Its Biryani challenge for this month at the Muslimah Bloggers group. Everyone loves a good Biryani so when it was announced we had to cook a Biryani , I wanted to make something that was related to us. Biryani is a well loved dish at my home, I have eaten Biryani versions at Sri lanka, Malaysia, Singapore and of course the best ones at Karachi ,Pakistan. But one of the first Biryanis I tasted was back home ,here in Male'.
It was long time ago, during Eid , one of my father's distant relatives who lived here in Male' sent us a package of Biryani as per tradition of sending friends and family sweet and savory treats on Eid day. It was so tasty that the taste still lingers in my mind. I tried various recipes from the various local cook books I had and for this challenge I decided to try one I found in this book called Karunayaa nulaa kehkun, ( means cooking without tears) a recipe book compiled by the late Mohamed Amin Didi , who was the first president of our country. A man who according to my mum, worked hard to improve and educate women. In those days there was a girls school called Saniyya, now now as Aminiya and cooking was a compulsary subject . According to the preview on the book the book was made by him as a request by the principal for a compilation of recipes for the students to cook. So he had consulted various established ladies for the recipes. His method of writing is fun and a bit like a maldivian version of Jamie Oliver's method of writing. The first book was published long time ago somewhere in the 1950s, but the one I have is republished one, which was published in 2003. My hubby gave it to me when we got married and its become one of my go to books when looking for old authentic local recipes.
Now this recipe is delicious !!, I was surprised by the addition of saffron but I think biryani is made complete by the addition of saffron.
In the old days the spice merchants made their way across the indian ocean and Maldives is a stop over point. so thats probably where the saffron is coming from and because its so expensive and rarely available its used here in this biryani. The original recipe used Goat meat but I used lamb because I love lamb. Can even use chicken
Recipe : Lamb Biryani, recipe adapted from the book Karunayanulaa Kehkun .
Serves about 4-5
350g Basmathi Rice
300g-350g Lamb meat, cut into bite size cubes, or use goat meat, or small chicken skinned and jointed
Juice of 1/2 lime
2 large onions, sliced
6 dried chillies
3 cloves garlic
4 tsp coriander seeds
2 tsp fennel
1 tsp cumin
1/2 tsp tumeric
1 sprig of curry leaves( about 12- 15)
1 (3") pandan leaf, knotted
1 inch cinammon
10 cardamon pods
large pinch saffron
1/4 cup hot water
2 tbsp rose water
1/2 cup skinned peanutts
3 eggs, boiled and peeled and cut into half
about 6 tbsp ghee
First, prepare the spice paste by heating a non stick pan and warming up the spices, coriander, fennel and cumin seeds along with the dried chillies. Just warming, not toasting, just so the flavours come out. Grind to a fine powder.

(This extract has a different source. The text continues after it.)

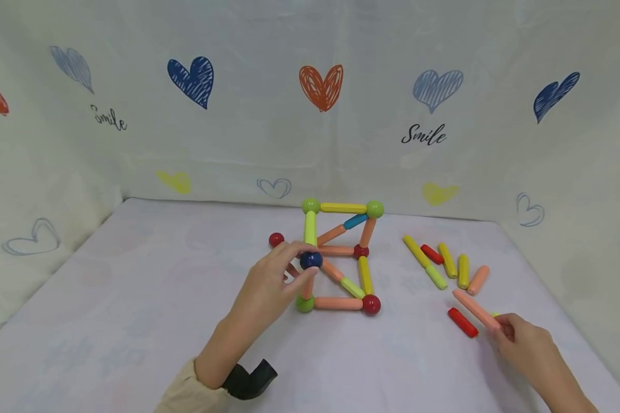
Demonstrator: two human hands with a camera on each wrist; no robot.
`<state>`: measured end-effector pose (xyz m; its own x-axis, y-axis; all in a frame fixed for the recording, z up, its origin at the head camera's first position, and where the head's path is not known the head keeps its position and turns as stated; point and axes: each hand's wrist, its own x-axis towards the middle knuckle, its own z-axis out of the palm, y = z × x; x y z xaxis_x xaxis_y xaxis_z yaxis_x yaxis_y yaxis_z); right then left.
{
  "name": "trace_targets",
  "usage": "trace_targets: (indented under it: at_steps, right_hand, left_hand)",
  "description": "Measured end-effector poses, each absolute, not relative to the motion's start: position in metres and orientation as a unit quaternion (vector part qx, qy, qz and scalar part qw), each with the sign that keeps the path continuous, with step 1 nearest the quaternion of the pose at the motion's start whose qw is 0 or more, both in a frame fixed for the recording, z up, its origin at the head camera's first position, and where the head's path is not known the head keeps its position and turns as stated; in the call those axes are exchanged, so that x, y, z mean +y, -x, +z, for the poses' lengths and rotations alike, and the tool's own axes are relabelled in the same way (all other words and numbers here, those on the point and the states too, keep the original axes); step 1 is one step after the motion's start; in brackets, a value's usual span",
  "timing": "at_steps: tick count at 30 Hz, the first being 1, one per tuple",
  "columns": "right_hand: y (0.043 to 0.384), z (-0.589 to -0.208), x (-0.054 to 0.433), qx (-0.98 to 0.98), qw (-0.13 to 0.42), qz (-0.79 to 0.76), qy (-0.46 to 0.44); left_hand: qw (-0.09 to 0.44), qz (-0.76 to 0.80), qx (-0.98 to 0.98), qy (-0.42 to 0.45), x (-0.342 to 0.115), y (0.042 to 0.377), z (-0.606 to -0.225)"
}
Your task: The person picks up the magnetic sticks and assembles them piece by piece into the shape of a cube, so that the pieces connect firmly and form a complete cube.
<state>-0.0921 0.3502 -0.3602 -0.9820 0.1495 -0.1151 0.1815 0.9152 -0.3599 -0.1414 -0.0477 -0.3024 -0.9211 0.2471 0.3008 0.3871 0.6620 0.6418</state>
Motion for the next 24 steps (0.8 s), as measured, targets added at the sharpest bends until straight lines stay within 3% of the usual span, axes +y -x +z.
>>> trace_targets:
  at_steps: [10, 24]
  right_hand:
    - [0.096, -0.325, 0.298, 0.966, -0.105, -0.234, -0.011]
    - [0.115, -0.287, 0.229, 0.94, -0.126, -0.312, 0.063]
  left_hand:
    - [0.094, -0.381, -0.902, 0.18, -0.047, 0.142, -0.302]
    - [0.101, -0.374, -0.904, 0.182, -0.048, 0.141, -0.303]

Rub this mixture along with lime juice on to the lamb cubes, set aside.
Grind the cinnamon and cardamon ( seeds) . set aside.
Finely slice the onions, grind the garlic and ginger together.
In a casserole or saucepan with a heavy lid, heat 2 tbsp of ghee and fry half of the onions till translucent. Add curry leaves and pandan . Add ginger and garlic pastes along with the lamb mixture. Add just enough water , to cover the meat and bring to a quick boil and then simmer covered on a low heat for one and half to two hours.
While the lamb is cooking, prepare the rice and garnishes.
Heat 3 tbsp of ghee, and once its melted add the onions and fry till light golden, remove on to a kitchen paper. Add the raisins and nuts and stir fry till the raisins puff up and the nuts turn golden. Drain on kitchen paper. Set aside
Wash the rice till the water runs clear, and place in a saucepan with water that comes 1 1/2 inches above the rice. Season with salt and cook till the water level is just absorbed, remove from heat , set aside.
By now the meat will be tender, with very little gravy. taste and add salt . Remove from heat. If there is too much gravy remove the lid and simmer a few more minutes.
Mix saffron with the hot water and leave for 10 minutes, then add the rose water and set aside
Take a large casserole or cooking vessel, a little oil , about 2 tbsp, and a layer of rice. sprinkle with a few tablespoons of the saffron mixture.Then on top spread half the curry. Then arrange some of the egg and fried onion and raisin mix. Then again layer of rice, a layer of curry, remaining eggs and then the last layer of rice. Sprinkle the remaining saffron water on the rice, top with remaining fried onion and nuts and ( if available some fresh mint leaves). Dot with remaining tablespoon of ghee and cover with foil. Place the lid and place the biryani in the oven ( which has been preheated to 180 degrees C) for 30 - 45 minutes. Keep in the middle shelf. If cooking on stove top, place a large frying pan on top of the stove top and then place the briyani pot on top. Cook over a low heat. The frying pan prevents the bottom from burning.